### TRY IT
Which lines run from the line with "For every instance of the black right gripper left" through the line with "Machine-readable labels follow" in the entries below? Print them exactly, both ends included, and nothing more.

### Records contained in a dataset
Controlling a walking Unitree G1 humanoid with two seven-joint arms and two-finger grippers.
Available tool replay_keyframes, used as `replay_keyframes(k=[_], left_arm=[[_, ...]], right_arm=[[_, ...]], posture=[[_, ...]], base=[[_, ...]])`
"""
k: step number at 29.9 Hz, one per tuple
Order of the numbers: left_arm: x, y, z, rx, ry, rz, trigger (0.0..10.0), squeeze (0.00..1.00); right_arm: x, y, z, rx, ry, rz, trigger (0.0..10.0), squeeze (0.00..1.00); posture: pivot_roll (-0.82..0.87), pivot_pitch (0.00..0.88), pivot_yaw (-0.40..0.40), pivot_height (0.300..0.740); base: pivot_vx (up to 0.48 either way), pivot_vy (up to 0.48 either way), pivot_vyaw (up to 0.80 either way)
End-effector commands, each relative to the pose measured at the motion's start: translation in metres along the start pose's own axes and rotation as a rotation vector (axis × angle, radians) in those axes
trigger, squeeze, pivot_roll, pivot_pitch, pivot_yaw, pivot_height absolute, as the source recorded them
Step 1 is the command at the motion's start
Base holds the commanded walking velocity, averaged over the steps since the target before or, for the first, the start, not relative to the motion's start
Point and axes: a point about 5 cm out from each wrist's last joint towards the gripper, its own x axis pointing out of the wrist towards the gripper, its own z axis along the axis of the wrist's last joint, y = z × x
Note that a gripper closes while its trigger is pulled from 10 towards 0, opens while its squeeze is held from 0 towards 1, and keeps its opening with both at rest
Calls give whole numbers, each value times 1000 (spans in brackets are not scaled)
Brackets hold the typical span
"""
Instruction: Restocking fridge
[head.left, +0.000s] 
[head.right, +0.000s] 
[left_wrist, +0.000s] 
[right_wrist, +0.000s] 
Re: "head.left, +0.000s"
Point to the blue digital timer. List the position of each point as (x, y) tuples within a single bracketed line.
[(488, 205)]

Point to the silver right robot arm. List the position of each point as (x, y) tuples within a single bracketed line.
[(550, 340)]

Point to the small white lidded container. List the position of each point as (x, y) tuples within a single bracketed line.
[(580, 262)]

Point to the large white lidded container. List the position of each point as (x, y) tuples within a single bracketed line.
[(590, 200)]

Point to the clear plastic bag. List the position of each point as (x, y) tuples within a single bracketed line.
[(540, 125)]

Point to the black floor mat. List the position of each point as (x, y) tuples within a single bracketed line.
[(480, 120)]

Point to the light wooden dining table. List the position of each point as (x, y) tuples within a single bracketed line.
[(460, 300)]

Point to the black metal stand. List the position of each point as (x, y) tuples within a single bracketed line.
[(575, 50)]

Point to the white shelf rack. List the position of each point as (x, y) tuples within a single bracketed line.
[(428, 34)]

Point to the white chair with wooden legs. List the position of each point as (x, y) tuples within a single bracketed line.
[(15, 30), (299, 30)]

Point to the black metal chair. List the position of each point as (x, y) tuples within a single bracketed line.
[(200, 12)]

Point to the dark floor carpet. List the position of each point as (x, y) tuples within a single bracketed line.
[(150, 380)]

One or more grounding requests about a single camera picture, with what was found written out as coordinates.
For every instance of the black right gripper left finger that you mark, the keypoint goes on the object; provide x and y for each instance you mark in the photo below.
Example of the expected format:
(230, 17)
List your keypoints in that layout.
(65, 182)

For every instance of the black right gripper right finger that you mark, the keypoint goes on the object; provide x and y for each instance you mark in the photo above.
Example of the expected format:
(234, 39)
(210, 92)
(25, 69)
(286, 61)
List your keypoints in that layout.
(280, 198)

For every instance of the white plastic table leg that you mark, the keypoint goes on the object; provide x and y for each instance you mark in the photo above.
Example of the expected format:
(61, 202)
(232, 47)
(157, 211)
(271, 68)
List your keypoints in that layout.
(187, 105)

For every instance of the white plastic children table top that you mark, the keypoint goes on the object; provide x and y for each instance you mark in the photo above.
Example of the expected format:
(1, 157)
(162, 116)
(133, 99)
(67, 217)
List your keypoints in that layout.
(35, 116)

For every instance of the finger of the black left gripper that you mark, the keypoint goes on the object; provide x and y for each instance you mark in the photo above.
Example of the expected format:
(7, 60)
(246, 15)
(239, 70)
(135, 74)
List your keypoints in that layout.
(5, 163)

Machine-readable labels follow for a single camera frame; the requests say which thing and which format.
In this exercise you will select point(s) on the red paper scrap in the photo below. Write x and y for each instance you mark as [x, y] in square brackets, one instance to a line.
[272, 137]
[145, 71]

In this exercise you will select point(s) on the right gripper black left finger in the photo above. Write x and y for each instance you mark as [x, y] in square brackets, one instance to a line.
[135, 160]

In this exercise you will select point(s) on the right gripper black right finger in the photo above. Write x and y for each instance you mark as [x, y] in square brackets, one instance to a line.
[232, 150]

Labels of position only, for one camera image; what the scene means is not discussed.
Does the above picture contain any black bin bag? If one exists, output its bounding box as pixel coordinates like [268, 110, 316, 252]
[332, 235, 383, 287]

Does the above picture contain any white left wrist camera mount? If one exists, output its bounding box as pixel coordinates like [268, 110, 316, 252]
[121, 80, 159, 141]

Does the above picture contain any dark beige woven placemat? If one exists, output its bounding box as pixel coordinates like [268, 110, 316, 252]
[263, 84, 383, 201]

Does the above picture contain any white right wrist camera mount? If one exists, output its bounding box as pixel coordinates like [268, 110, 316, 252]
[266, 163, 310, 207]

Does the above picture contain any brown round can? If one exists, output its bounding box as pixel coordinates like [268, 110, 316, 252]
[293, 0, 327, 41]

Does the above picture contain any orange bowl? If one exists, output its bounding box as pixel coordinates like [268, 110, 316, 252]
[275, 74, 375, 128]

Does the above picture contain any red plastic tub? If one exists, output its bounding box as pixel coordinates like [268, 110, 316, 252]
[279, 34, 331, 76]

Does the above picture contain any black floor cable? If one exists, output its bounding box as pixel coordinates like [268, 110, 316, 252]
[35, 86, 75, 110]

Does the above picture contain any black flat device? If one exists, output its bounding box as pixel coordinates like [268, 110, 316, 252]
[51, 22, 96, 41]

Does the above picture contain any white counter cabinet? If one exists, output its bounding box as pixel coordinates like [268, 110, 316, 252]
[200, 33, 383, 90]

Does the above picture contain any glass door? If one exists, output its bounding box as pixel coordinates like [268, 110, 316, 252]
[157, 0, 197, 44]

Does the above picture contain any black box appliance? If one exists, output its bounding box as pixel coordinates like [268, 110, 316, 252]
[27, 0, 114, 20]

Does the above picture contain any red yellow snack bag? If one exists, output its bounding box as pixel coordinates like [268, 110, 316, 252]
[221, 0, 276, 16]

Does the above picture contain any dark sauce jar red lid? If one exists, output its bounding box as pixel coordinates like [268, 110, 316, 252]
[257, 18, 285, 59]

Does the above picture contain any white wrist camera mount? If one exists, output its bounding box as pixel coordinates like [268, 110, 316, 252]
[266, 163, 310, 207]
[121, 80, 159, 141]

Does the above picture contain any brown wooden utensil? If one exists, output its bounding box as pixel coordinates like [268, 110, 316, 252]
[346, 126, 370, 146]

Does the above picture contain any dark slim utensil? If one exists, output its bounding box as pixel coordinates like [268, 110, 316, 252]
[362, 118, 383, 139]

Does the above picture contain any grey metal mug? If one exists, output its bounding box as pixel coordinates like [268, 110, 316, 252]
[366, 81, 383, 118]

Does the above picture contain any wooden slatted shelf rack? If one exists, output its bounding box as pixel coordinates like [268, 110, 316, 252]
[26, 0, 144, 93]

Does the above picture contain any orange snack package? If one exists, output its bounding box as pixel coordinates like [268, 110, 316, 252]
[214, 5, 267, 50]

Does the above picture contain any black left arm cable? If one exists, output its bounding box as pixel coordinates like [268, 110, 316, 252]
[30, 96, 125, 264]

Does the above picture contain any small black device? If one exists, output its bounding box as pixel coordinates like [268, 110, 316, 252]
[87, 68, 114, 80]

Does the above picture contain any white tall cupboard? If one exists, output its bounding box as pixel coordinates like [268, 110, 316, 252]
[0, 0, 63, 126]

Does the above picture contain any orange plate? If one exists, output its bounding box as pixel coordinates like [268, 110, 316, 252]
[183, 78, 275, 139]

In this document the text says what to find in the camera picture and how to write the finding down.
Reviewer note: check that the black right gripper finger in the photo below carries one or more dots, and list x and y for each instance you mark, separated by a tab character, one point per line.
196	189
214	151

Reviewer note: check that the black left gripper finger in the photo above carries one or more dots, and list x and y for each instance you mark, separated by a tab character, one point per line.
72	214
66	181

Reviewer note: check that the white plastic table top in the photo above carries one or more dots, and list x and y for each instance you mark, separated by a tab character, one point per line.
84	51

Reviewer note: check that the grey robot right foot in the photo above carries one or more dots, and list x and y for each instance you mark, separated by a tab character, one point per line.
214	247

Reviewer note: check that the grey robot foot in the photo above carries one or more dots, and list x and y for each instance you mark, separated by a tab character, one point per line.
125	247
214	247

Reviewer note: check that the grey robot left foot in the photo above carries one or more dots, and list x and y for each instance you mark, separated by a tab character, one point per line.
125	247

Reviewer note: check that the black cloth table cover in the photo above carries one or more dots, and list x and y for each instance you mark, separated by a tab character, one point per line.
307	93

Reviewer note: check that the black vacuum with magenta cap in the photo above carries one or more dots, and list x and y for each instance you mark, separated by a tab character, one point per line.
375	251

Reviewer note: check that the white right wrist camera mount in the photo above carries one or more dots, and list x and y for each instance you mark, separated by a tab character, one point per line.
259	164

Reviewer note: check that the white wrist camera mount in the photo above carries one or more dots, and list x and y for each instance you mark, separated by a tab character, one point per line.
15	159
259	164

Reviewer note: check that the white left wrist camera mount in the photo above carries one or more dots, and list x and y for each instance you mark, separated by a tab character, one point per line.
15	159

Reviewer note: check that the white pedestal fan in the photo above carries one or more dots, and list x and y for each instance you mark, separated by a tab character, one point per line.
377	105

### WORKED SOLUTION
For every instance of the black right gripper left finger that you mark, the keypoint goes on the object; provide x and y for each instance you mark in the photo below.
Example of the expected format:
(230, 17)
List your keypoints in that layout.
(65, 182)

For every instance of the black right gripper right finger that you mark, the keypoint goes on the object; provide x and y for each instance you mark in the photo above.
Example of the expected format:
(234, 39)
(210, 92)
(25, 69)
(286, 61)
List your keypoints in that layout.
(280, 198)

For every instance of the white plastic table leg that you mark, the keypoint goes on the object; provide x and y for each instance you mark in the photo above.
Example of the expected format:
(61, 202)
(232, 47)
(157, 211)
(271, 68)
List your keypoints in that layout.
(187, 105)

For every instance of the white plastic children table top that you mark, the keypoint goes on the object; provide x and y for each instance you mark in the photo above.
Example of the expected format:
(1, 157)
(162, 116)
(133, 99)
(67, 217)
List your keypoints in that layout.
(35, 116)

For every instance of the finger of the black left gripper that you mark, the keypoint goes on the object; provide x and y for each instance you mark in the photo above.
Example of the expected format:
(7, 60)
(246, 15)
(239, 70)
(135, 74)
List your keypoints in that layout.
(5, 163)

Machine-readable labels follow for a single camera frame; the requests say which thing and which format.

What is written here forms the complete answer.